Dataset extract
##########

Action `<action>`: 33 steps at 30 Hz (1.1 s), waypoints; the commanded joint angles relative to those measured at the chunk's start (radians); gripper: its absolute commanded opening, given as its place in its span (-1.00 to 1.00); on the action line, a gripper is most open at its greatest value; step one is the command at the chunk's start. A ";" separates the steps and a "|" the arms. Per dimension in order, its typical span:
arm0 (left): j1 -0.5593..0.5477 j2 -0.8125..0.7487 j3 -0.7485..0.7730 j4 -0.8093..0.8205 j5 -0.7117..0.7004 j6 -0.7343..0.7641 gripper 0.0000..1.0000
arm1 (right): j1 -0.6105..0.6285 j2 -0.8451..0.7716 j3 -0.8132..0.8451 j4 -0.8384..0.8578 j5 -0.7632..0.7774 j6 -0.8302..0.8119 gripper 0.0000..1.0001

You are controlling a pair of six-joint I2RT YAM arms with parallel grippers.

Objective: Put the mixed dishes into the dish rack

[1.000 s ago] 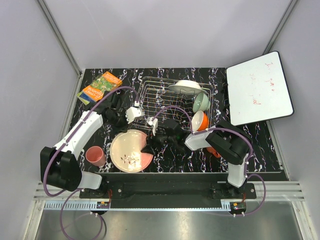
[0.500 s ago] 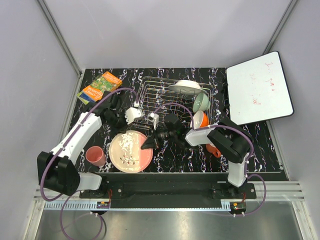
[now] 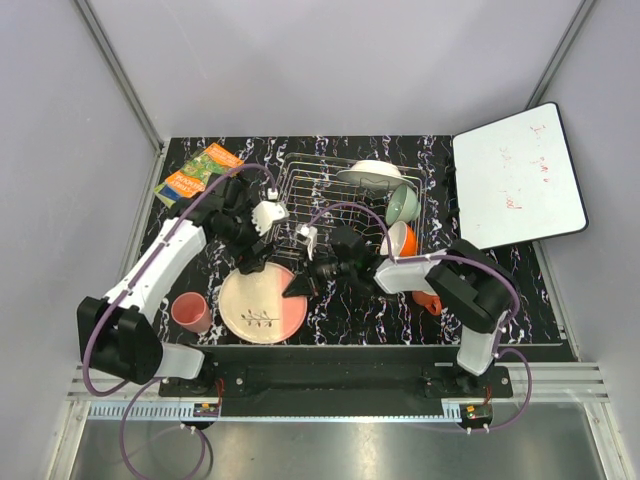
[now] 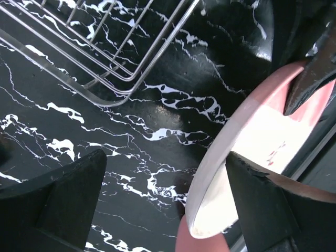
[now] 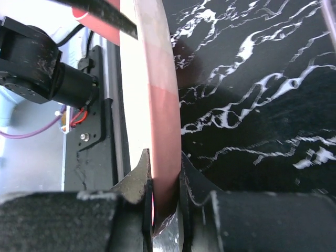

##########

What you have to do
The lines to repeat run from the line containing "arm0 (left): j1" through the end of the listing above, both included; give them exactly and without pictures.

Output for this task
arm0 (left): j1 -0.5593..0.5477 j2 -0.8125..0.7487 j3 -0.7485..0.7730 j4 -0.8093..0.8205 j5 -0.7117..0.7004 j6 -0.7343..0.7641 gripper 0.0000..1.0000
arm1 (right): j1 -0.6105..0.6285 j2 -0.8451..0.7716 j3 -0.8132..0.8451 j4 -0.8384..0.8578 j5 -0.7632..0.7774 j6 -0.8302..0.8119 gripper 0.0000..1.0001

You are controlling a pair of six-joint I2RT YAM arms with parallel grippers.

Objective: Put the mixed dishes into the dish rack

[1.000 s ago] 
[0.500 s ago] 
[now] 
[now] 
[now] 

No additional output is required.